Many of the problems in recovering or servicing a VxVM boot device come from the inconsistent configuration produced by the default installation. In a variety of ways, the boot disk is an exception in the world of VxVM. Encapsulating and mirroring the root disk may appear to generate a set of simple, identical disks, but this is not the case. There are several issues that make VxVM's default encapsulation far from ideal. These issues, including the geographic layout of the data, the location of the private region, and the order in which mirrors are attached to rootdisk volumes are examined in Chapter 5.
Designing for Resiliency
The reference configuration has designed out the possibility that a single hardware error (or device driver error) could cause an outage. All of the hardware elements that are necessary to support each mirror of the boot device are completely independent of one another; no single point of failure (SPOF) is tolerated. The examples used to demonstrate our reference configuration use a Sun StorEdgeTM D1000 array in a split configuration as a boot device.
The reference configuration applies several layers of contingency to permit easy and rapid recovery. A mirror provides the first level of redundancy, and an additional mirror provides flexibility with backups and an additional level of redundancy. A contingency disk enables recovery even if there are problems with the volume manager setup or software.
To ensure recoverability, it is also important to test the finished configuration to ensure that everything works properly. Later chapters stress the importance of examining configuration changes and verifying proper operation.
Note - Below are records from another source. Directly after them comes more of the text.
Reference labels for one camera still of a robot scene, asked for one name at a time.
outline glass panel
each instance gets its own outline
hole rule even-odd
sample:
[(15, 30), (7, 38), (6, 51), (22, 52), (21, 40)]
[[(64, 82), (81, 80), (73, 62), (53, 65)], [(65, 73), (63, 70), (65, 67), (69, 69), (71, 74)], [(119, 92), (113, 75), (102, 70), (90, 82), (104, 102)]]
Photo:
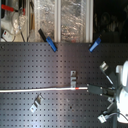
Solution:
[(83, 42), (86, 0), (62, 0), (62, 42)]
[(55, 0), (35, 0), (35, 41), (43, 41), (38, 33), (41, 28), (46, 38), (54, 41)]

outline blue handle
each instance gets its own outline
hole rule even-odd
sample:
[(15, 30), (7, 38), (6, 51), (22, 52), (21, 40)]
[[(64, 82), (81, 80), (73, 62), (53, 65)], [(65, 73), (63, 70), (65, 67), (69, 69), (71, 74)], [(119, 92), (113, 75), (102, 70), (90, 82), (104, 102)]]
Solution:
[(52, 47), (53, 51), (56, 52), (57, 51), (57, 48), (56, 46), (54, 45), (52, 39), (50, 37), (47, 37), (46, 41), (48, 42), (48, 44)]
[(97, 38), (97, 40), (94, 42), (94, 44), (91, 46), (91, 48), (89, 49), (90, 52), (92, 52), (101, 42), (100, 37)]

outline pegboard
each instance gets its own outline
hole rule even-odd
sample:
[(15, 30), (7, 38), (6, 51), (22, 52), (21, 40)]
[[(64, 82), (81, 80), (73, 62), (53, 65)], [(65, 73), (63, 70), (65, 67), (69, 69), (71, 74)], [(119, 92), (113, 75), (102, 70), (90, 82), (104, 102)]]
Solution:
[[(0, 43), (0, 89), (70, 86), (70, 71), (77, 71), (77, 86), (110, 86), (99, 65), (113, 70), (128, 58), (127, 44), (101, 44), (93, 53), (89, 44)], [(43, 104), (29, 110), (41, 94)], [(0, 94), (0, 128), (111, 128), (97, 117), (109, 103), (105, 97), (78, 91), (46, 91)], [(118, 124), (119, 128), (128, 125)]]

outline cable
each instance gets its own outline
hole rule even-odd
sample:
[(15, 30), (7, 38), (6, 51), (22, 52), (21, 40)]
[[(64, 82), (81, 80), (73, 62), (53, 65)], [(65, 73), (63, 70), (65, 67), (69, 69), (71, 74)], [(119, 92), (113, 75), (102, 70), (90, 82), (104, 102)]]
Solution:
[(122, 113), (119, 113), (119, 112), (112, 113), (112, 114), (108, 115), (108, 118), (111, 118), (111, 116), (118, 115), (118, 114), (120, 114), (121, 116), (123, 116), (128, 121), (128, 118), (126, 118)]
[(3, 37), (1, 37), (1, 39), (3, 39), (5, 42), (8, 42), (7, 40), (5, 40)]
[(77, 88), (40, 88), (40, 89), (21, 89), (21, 90), (0, 90), (0, 93), (12, 93), (12, 92), (37, 92), (37, 91), (65, 91), (65, 90), (87, 90), (87, 87)]
[(13, 39), (13, 41), (12, 41), (12, 42), (14, 42), (14, 41), (15, 41), (15, 39), (16, 39), (16, 36), (14, 36), (14, 39)]
[(24, 39), (24, 36), (23, 36), (23, 33), (22, 33), (22, 31), (21, 31), (21, 36), (22, 36), (22, 39), (23, 39), (23, 41), (25, 42), (25, 39)]

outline small metal part
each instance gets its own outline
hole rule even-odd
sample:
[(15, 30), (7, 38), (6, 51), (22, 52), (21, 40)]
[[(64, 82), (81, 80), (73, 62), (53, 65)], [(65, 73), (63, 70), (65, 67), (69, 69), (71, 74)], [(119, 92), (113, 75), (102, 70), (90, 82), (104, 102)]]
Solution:
[(105, 72), (108, 69), (108, 65), (105, 63), (105, 61), (100, 65), (100, 68), (103, 72)]
[(71, 71), (70, 84), (71, 88), (76, 88), (76, 71)]
[(114, 98), (112, 98), (112, 97), (108, 97), (108, 101), (109, 101), (110, 103), (113, 103)]
[(36, 111), (36, 109), (37, 109), (37, 106), (36, 106), (35, 104), (33, 104), (33, 105), (31, 106), (31, 108), (30, 108), (30, 111), (31, 111), (32, 113), (34, 113), (34, 112)]
[(34, 113), (36, 111), (36, 109), (42, 104), (43, 101), (43, 97), (41, 95), (39, 95), (36, 100), (34, 101), (34, 104), (31, 106), (30, 111), (32, 113)]
[(99, 119), (99, 121), (100, 121), (101, 123), (104, 123), (104, 122), (107, 121), (104, 115), (100, 115), (100, 116), (98, 117), (98, 119)]

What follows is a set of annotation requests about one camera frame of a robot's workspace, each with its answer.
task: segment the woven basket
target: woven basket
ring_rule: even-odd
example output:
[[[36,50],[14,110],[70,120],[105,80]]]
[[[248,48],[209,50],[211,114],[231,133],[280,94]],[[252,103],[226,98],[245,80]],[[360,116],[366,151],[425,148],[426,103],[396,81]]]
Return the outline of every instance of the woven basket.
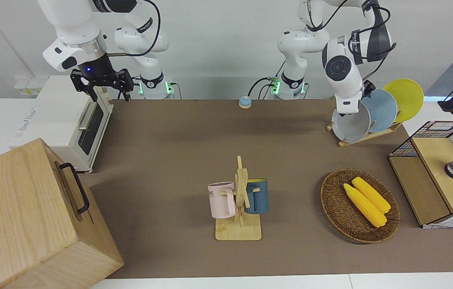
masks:
[[[353,202],[347,197],[343,183],[349,183],[355,177],[361,177],[391,205],[385,214],[387,223],[375,228],[362,215]],[[375,177],[353,169],[342,169],[332,172],[321,187],[321,203],[327,217],[343,234],[362,243],[377,243],[390,238],[399,226],[399,208],[391,192]]]

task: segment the oven handle
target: oven handle
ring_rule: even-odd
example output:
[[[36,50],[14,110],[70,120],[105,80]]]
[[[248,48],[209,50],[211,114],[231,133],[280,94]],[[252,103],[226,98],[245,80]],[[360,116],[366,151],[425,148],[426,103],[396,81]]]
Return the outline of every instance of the oven handle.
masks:
[[[78,130],[87,130],[89,128],[89,125],[91,124],[91,119],[93,118],[94,115],[94,111],[96,110],[96,106],[98,106],[96,102],[90,102],[89,104],[87,104],[87,109],[83,114],[80,124],[78,125]]]

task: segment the wooden mug stand
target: wooden mug stand
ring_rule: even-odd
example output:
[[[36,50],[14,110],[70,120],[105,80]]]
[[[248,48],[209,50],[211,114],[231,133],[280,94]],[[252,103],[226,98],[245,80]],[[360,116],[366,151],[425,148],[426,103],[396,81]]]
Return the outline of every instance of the wooden mug stand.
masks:
[[[376,121],[373,121],[373,123],[371,123],[371,127],[369,128],[369,130],[371,128],[373,128],[373,126],[376,124]],[[363,141],[366,141],[366,140],[369,140],[369,139],[373,139],[373,138],[376,138],[376,137],[380,137],[382,135],[386,135],[386,134],[390,134],[390,133],[393,133],[395,132],[395,130],[397,130],[403,123],[402,122],[395,122],[393,123],[390,127],[388,127],[386,130],[382,130],[381,132],[378,132],[378,133],[367,133],[362,139],[360,139],[359,141],[355,141],[355,142],[346,142],[346,139],[343,139],[341,140],[339,143],[338,143],[338,146],[340,148],[344,148],[344,147],[347,147],[347,146],[350,146],[350,145],[353,145],[355,143],[359,143],[359,142],[363,142]],[[326,129],[331,132],[333,130],[333,122],[326,127]]]
[[[246,191],[248,170],[242,167],[241,156],[237,156],[237,165],[234,191],[237,211],[233,217],[215,220],[215,238],[219,241],[258,241],[262,238],[260,215],[244,212],[244,207],[250,208],[250,200]]]

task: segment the plate
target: plate
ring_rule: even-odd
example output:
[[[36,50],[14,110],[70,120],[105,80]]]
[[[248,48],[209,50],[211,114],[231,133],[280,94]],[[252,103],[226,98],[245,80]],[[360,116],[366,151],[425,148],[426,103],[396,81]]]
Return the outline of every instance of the plate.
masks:
[[[371,127],[371,115],[366,106],[359,104],[358,113],[340,116],[337,110],[331,116],[333,132],[345,142],[357,142],[366,136]]]
[[[343,183],[361,177],[377,190],[391,206],[387,223],[375,228],[357,209],[344,191]],[[353,169],[332,172],[321,186],[321,203],[331,223],[344,235],[362,243],[377,243],[392,237],[399,227],[399,208],[391,192],[375,177]]]
[[[423,106],[423,89],[413,80],[404,78],[393,80],[384,87],[384,90],[394,97],[397,109],[400,111],[395,122],[411,119]]]
[[[382,130],[386,130],[396,119],[396,100],[385,90],[374,90],[370,96],[362,99],[362,104],[369,110],[371,121],[376,122],[369,130],[370,133],[379,133]]]

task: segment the box handle
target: box handle
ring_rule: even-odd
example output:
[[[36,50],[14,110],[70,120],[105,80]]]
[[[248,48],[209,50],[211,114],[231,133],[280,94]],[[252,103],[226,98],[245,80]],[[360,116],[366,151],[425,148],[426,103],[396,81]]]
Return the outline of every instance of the box handle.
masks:
[[[87,198],[87,195],[85,194],[85,190],[83,189],[82,183],[80,183],[80,178],[76,174],[75,167],[71,165],[70,163],[63,163],[59,166],[61,170],[65,168],[71,168],[71,172],[75,176],[76,184],[78,185],[78,188],[80,190],[80,193],[82,194],[82,199],[83,199],[83,207],[78,209],[76,212],[79,214],[83,214],[85,211],[89,209],[89,199]]]
Weighing Costs Against Benefits
While disks can be expensive in terms of cost, space, and administrative complexity, allocating an insufficient number of disks can be expensive, too. Although heroic efforts on the part of the system administration staff may be able to solve boot problems, these efforts may involve hours of expensive system administrator time. In addition, as servers become more connected (both to each other and to the lives of the people who use them), availability becomes increasingly important. When a server is unavailable, you might face the added costs of customer dissatisfaction, lost revenue, lost employee time, or lost billable hours. Fortunately, disks are becoming less expensive, and the availability gained by using three or four disks to manage the boot environment (BE) for an important server is usually well worth the price. Over the life of the machine, the cost of a few extra disks may indeed be a very small price to pay. Additionally, the configurations discussed here and in Chapter 5 and Chapter 7 are inherently more serviceable, and events such as upgrades will involve less downtime and less system administration hassle.